_Data section_.
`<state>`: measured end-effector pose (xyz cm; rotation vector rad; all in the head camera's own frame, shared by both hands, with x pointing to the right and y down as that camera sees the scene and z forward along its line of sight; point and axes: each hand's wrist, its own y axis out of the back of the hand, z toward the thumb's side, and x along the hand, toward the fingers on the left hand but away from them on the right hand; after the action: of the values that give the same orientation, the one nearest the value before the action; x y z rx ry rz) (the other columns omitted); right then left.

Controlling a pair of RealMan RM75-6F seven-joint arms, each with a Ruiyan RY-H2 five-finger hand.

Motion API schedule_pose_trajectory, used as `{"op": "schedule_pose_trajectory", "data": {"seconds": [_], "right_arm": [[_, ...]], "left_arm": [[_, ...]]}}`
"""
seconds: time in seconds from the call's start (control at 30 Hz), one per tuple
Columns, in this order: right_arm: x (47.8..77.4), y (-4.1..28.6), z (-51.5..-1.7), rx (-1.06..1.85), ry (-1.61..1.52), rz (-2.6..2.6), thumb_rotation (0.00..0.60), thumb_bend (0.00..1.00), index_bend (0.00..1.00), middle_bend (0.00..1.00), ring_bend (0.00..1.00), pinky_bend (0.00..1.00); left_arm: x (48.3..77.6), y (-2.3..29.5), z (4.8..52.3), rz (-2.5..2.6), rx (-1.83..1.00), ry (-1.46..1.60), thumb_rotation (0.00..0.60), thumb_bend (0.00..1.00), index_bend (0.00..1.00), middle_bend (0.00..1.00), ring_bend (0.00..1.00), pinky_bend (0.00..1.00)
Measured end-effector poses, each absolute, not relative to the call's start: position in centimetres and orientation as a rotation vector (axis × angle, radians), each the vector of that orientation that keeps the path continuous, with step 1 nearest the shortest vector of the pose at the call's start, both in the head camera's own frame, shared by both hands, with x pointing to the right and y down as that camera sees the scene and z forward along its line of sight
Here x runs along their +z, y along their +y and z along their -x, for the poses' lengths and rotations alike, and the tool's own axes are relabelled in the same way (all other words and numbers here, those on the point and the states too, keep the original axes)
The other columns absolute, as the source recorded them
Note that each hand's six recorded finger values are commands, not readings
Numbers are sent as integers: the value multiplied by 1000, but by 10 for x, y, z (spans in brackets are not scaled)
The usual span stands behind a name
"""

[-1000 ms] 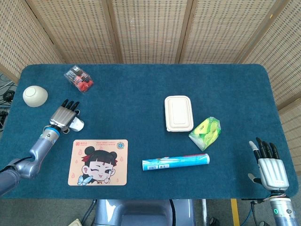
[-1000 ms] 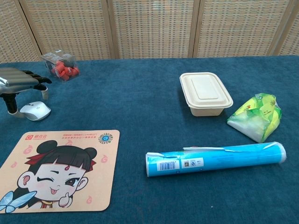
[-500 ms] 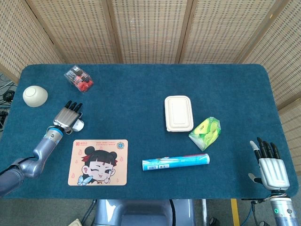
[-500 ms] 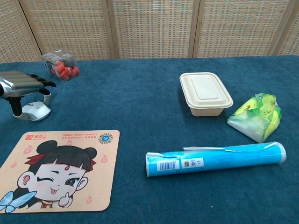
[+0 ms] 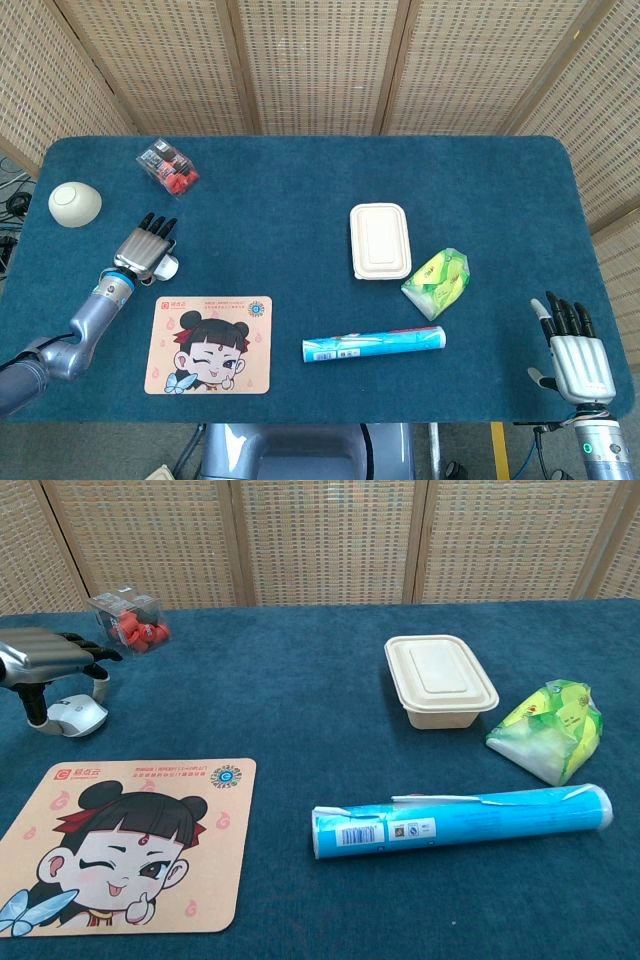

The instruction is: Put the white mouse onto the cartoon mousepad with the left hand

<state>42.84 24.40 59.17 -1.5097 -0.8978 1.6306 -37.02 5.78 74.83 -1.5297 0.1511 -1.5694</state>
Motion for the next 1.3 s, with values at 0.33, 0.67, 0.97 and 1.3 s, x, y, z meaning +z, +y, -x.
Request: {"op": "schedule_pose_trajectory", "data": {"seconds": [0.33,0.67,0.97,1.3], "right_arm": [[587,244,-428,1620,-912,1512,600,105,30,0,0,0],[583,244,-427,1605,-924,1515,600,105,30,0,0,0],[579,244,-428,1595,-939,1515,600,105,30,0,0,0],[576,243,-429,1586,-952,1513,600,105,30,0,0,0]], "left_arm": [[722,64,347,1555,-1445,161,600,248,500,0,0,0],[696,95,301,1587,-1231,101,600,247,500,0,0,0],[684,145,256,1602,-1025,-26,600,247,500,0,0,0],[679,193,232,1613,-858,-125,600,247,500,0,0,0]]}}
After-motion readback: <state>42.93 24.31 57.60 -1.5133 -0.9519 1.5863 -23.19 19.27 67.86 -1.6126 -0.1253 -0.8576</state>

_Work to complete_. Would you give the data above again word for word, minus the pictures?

_Response below_.
`<state>`: measured end-effector pose (xyz cm; rotation vector rad; all in the head camera's own frame, shared by both hands, with x pointing to the right and y down as that camera sees the scene and z forward along its line of sight; point and axes: each hand's wrist, its own y axis out of the back of the hand, z toward the thumb's side, and x along the hand, toward the fingers on the left hand but away from them on the right hand; after the action: of the values that give the same orientation, the one nearest the value before the action; x y z rx ry rz) (the other columns omitted); right then left.

Controlling a pair of RealMan RM75-6F seven-joint arms, each with a Ruiyan RY-H2 five-finger hand.

Motion API schedule_pose_trajectory, used as `{"op": "schedule_pose_trajectory", "data": {"seconds": [_], "right_arm": [[_, ...]], "left_arm": [[_, ...]]}}`
"""
seconds: time in seconds from the call's start (control at 30 Hz), one per tuple
Columns, in this order: right_arm: x (47.8..77.4), y (-4.1..28.6), z (-51.5..-1.7), rx (-1.06..1.85), ry (-1.61..1.52), rz (-2.6..2.6), thumb_rotation (0.00..0.60), thumb_bend (0.00..1.00), index_bend (0.00..1.00), middle_bend (0.00..1.00), ring_bend (0.00..1.00), pinky_bend (0.00..1.00); left_arm: x (48.3..77.6), y (-2.3..29.5), z (4.8..52.3), rz (-2.5..2.6), rx (-1.83..1.00), ry (-1.46..1.60), thumb_rotation (0.00..0.60), thumb_bend (0.00..1.00), index_bend (0.00..1.00), middle_bend (0.00..1.00), ring_bend (0.00..1.00), pinky_bend (0.00..1.00)
Measured end-effector poses, each absolute, not relative to the call's start: position in centimetres and orientation as a rotation vector (axis × angle, radians), each the vector of that orientation that keeps the path continuous, with step 1 nearest the shortest vector of the pose at the call's start, both in the head camera's own frame, shared by both hands, with x pointing to the right and y down as that camera sees the scene and z forward along its line of sight
Here x runs along their +z, y along their +y and z along their -x, for the poses' lengths and rotations alike, and the tool's own axes are relabelled in the same way (all other words and numbers here, those on the point and the states too, keep the original axes)
The other columns absolute, as the source recorded them
Note that each hand's six recorded finger values are commands, not readings
Numbers are sent as integers: the value multiplied by 1000, but by 10 for x, y, z (spans in brackets are not scaled)
The usual span stands behind a name
"""

[-1000 ms] 
[-1000 ms] 
[-500 ms] 
[-500 ms] 
[+0 ms] 

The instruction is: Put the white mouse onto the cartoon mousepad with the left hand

<state>42.84 24.40 59.17 -1.5097 -0.8978 1.6306 -37.02 5.78 74.83 -1.5297 0.1511 -1.5694</state>
Motion for the next 1.3 s, with values at 0.33, 0.67, 0.97 and 1.3 s, x, y, z meaning +z, +y, -x.
Request: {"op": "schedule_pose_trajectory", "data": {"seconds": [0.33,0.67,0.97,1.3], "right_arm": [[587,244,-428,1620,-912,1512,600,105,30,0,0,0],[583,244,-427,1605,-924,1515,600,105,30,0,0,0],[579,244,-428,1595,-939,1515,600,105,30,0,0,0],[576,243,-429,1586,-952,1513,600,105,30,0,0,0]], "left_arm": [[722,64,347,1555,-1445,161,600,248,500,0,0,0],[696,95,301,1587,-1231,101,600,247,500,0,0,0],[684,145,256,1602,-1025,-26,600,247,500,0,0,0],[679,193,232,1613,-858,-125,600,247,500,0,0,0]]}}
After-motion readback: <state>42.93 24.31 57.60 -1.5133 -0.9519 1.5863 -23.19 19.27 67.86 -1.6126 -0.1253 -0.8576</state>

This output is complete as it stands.